After a surge in the incidence of prostate carcinoma in the early 1990s, diminishing rates of mortality became apparent in 1993. This decrease in mortality is unlikely to be explained entirely by treatment with curative intent alone following screen-detected cases, because the time frame between detection and mortality remains relatively brief.
This study used incidence and initial treatment data from the Detroit area SEER registry between 1973 and 1998 in addition to mortality data covering the Metropolitan Detroit area obtained from the Michigan Department of Community Health. Data for Caucasian and African-American men were analyzed. The use of androgen-deprivation therapy, which evolved during the study period, was evaluated in conjunction with mortality and incidence trend data for consideration of etiologic contributions.
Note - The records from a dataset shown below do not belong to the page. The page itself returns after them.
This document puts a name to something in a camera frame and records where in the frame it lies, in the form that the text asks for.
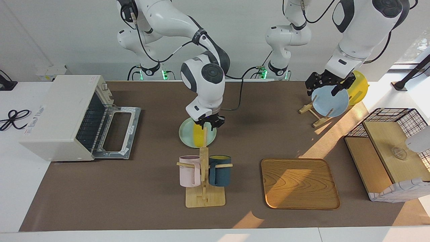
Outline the black angled stand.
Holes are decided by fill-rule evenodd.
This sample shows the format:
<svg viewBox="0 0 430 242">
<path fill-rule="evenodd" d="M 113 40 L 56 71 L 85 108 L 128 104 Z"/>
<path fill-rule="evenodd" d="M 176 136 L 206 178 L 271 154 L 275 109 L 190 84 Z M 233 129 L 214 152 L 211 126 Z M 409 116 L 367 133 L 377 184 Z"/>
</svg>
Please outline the black angled stand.
<svg viewBox="0 0 430 242">
<path fill-rule="evenodd" d="M 407 91 L 405 87 L 406 83 L 413 78 L 418 77 L 418 72 L 422 71 L 422 69 L 428 66 L 430 63 L 430 54 L 428 54 L 420 63 L 418 63 L 413 70 L 411 70 L 401 81 L 391 82 L 393 88 L 397 91 Z"/>
</svg>

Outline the yellow plate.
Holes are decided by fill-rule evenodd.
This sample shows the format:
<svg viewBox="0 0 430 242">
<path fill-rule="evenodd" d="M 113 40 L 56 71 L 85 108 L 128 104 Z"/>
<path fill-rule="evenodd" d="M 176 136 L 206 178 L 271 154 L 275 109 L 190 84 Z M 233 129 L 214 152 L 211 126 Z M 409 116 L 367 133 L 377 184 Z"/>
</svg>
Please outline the yellow plate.
<svg viewBox="0 0 430 242">
<path fill-rule="evenodd" d="M 355 75 L 356 80 L 349 89 L 347 89 L 349 95 L 349 106 L 353 106 L 361 102 L 367 95 L 369 88 L 367 78 L 361 72 L 354 70 L 353 74 Z"/>
</svg>

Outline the wooden serving tray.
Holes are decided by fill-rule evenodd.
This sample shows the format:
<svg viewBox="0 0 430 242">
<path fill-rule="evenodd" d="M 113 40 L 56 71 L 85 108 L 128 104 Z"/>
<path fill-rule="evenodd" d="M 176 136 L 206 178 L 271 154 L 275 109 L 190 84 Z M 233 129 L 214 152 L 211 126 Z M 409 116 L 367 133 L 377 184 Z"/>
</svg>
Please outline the wooden serving tray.
<svg viewBox="0 0 430 242">
<path fill-rule="evenodd" d="M 261 161 L 264 200 L 272 209 L 336 210 L 339 193 L 321 158 L 265 158 Z"/>
</svg>

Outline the wooden plate rack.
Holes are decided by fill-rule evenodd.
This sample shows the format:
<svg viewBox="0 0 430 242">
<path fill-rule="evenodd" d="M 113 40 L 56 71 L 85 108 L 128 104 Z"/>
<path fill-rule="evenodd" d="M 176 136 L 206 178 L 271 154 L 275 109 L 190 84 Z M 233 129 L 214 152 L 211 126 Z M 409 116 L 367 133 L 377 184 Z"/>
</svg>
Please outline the wooden plate rack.
<svg viewBox="0 0 430 242">
<path fill-rule="evenodd" d="M 317 121 L 312 124 L 313 128 L 318 128 L 318 127 L 324 125 L 329 119 L 331 119 L 331 117 L 329 117 L 329 115 L 331 115 L 331 113 L 334 111 L 334 108 L 332 108 L 329 110 L 327 115 L 320 116 L 314 110 L 313 103 L 316 101 L 316 99 L 317 99 L 317 96 L 315 96 L 315 98 L 313 98 L 310 103 L 304 105 L 301 109 L 298 110 L 299 114 L 304 114 L 306 112 L 310 112 L 317 119 Z"/>
</svg>

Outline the white toaster oven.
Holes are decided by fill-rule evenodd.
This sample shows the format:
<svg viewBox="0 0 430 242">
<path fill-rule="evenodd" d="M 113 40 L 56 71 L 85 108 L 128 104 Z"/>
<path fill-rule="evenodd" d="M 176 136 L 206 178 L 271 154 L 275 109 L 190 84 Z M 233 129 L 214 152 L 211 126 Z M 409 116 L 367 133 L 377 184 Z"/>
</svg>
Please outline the white toaster oven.
<svg viewBox="0 0 430 242">
<path fill-rule="evenodd" d="M 104 148 L 115 114 L 130 120 L 119 151 Z M 46 161 L 129 159 L 140 107 L 114 104 L 101 75 L 58 75 L 19 143 Z"/>
</svg>

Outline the wooden mug rack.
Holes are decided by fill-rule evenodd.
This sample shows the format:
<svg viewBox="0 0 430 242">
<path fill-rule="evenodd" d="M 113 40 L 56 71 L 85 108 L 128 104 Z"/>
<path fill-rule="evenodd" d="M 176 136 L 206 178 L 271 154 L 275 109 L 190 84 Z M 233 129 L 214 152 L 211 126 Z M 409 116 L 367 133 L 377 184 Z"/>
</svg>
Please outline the wooden mug rack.
<svg viewBox="0 0 430 242">
<path fill-rule="evenodd" d="M 185 205 L 187 208 L 203 208 L 224 206 L 226 204 L 224 187 L 215 187 L 209 184 L 209 149 L 207 145 L 199 148 L 201 185 L 198 187 L 185 187 Z M 191 167 L 190 164 L 176 163 L 179 166 Z"/>
</svg>

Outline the dark blue mug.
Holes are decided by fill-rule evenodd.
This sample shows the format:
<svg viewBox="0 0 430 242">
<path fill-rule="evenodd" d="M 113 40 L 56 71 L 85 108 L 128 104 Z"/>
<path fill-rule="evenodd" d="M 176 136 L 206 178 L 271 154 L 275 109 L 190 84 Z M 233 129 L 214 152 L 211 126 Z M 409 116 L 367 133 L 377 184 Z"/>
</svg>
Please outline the dark blue mug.
<svg viewBox="0 0 430 242">
<path fill-rule="evenodd" d="M 231 164 L 228 155 L 209 156 L 209 184 L 215 187 L 226 187 L 231 181 L 231 167 L 216 167 L 218 164 Z"/>
</svg>

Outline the black table clamp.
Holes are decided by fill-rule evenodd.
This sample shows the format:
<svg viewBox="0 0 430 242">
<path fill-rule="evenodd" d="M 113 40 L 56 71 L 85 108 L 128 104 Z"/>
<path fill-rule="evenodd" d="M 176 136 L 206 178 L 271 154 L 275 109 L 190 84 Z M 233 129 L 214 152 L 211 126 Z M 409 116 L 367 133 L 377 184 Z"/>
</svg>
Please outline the black table clamp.
<svg viewBox="0 0 430 242">
<path fill-rule="evenodd" d="M 12 78 L 3 70 L 0 69 L 0 91 L 11 91 L 17 85 L 17 81 Z"/>
</svg>

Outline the light blue plate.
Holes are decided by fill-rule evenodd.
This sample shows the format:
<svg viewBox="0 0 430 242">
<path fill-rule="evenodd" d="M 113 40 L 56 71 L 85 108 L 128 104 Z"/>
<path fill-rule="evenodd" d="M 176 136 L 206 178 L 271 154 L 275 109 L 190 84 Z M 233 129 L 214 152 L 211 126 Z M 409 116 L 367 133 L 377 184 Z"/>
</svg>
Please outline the light blue plate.
<svg viewBox="0 0 430 242">
<path fill-rule="evenodd" d="M 333 96 L 331 92 L 334 88 L 335 86 L 328 85 L 312 92 L 313 107 L 320 115 L 337 117 L 346 111 L 349 104 L 348 91 L 343 89 Z"/>
</svg>

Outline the mint green plate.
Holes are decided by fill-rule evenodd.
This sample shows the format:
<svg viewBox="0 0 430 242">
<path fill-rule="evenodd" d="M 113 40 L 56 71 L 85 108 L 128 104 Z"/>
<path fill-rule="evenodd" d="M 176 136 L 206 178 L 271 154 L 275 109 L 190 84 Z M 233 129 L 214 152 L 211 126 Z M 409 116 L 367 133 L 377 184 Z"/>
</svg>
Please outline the mint green plate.
<svg viewBox="0 0 430 242">
<path fill-rule="evenodd" d="M 192 126 L 194 123 L 195 121 L 192 118 L 186 119 L 181 124 L 178 132 L 180 140 L 183 142 L 183 144 L 191 148 L 197 148 L 195 147 L 195 144 L 192 139 Z M 206 128 L 208 129 L 206 138 L 206 145 L 208 146 L 215 140 L 217 135 L 217 129 L 211 131 L 211 125 L 209 123 L 206 123 Z"/>
</svg>

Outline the brown table mat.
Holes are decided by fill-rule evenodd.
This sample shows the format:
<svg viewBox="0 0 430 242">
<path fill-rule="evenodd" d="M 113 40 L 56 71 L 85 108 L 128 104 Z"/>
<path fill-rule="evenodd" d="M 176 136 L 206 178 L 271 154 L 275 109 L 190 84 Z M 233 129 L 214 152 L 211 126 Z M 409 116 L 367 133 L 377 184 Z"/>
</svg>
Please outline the brown table mat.
<svg viewBox="0 0 430 242">
<path fill-rule="evenodd" d="M 209 147 L 232 157 L 226 205 L 186 208 L 176 162 L 198 151 L 185 146 L 178 129 L 193 98 L 180 82 L 110 82 L 119 106 L 140 106 L 129 160 L 52 163 L 20 231 L 250 229 L 430 225 L 418 200 L 369 201 L 343 141 L 367 110 L 357 106 L 319 133 L 312 116 L 298 114 L 308 100 L 303 82 L 245 83 L 239 110 Z M 267 207 L 261 179 L 264 158 L 323 158 L 329 164 L 341 205 L 336 210 Z"/>
</svg>

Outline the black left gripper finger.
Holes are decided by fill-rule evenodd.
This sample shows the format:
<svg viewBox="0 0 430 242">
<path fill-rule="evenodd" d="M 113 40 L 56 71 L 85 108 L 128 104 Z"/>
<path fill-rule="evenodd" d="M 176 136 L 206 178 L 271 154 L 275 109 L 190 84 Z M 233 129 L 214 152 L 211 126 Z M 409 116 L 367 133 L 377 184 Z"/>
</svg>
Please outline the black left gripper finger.
<svg viewBox="0 0 430 242">
<path fill-rule="evenodd" d="M 332 90 L 332 96 L 336 96 L 337 93 L 342 91 L 343 89 L 349 89 L 355 80 L 355 75 L 349 75 L 345 80 L 337 83 Z"/>
<path fill-rule="evenodd" d="M 307 89 L 307 95 L 311 96 L 313 91 L 319 86 L 319 74 L 317 72 L 312 72 L 305 81 L 305 86 Z"/>
</svg>

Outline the white rounded device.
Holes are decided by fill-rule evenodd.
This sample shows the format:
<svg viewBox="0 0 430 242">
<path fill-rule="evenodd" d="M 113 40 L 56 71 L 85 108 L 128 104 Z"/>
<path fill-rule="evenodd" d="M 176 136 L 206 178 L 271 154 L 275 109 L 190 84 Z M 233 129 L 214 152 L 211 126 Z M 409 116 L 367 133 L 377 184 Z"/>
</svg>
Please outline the white rounded device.
<svg viewBox="0 0 430 242">
<path fill-rule="evenodd" d="M 405 140 L 406 147 L 415 152 L 423 153 L 430 149 L 430 125 Z"/>
</svg>

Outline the pink mug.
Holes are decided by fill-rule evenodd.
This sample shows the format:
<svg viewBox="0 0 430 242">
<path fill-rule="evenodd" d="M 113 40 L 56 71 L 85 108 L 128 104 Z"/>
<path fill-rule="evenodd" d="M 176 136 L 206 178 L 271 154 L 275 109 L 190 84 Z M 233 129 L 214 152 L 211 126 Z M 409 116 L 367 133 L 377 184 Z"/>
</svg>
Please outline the pink mug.
<svg viewBox="0 0 430 242">
<path fill-rule="evenodd" d="M 190 164 L 191 167 L 179 166 L 179 183 L 182 187 L 192 188 L 201 185 L 200 156 L 184 155 L 179 158 L 180 163 Z"/>
</svg>

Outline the white socket box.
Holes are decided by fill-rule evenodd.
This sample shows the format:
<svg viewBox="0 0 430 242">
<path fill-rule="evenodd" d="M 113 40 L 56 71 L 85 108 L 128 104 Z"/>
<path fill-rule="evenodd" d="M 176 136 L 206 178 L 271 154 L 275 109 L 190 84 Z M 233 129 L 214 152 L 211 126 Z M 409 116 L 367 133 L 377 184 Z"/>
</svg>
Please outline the white socket box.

The incidence of prostate carcinoma, as noted previously in national data, increased sharply in 1988, peaking in 1992 in Southeast Michigan, whereas mortality rates began to decrease in approximately 1993, with a sustained decrease to the latest recorded data in 1998. These trends were identical in Caucasians and African Americans. A sharp increase in the use of androgen-deprivation therapy began in 1990. This use of androgen-deprivation therapy is high and sustained for patients with early-stage disease, increases for several years, and then diminishes for patients with regional disease. The use also diminished through the 1990s for patients with late-stage disease, paralleling the decrease in the incidence rate for late-stage disease.
The pattern of androgen-deprivation therapy usage was consistent with that for hormonal monotherapy and adjuvant and neoadjuvant therapy. These findings suggest that androgen-deprivation therapy may contribute, along with advances in diagnostic techniques and curative therapy with radiation or surgery, toward decreasing prostate carcinoma mortality rates in Southeast Michigan. Cancer 2001;92:2309–17. © 2001 American Cancer Society.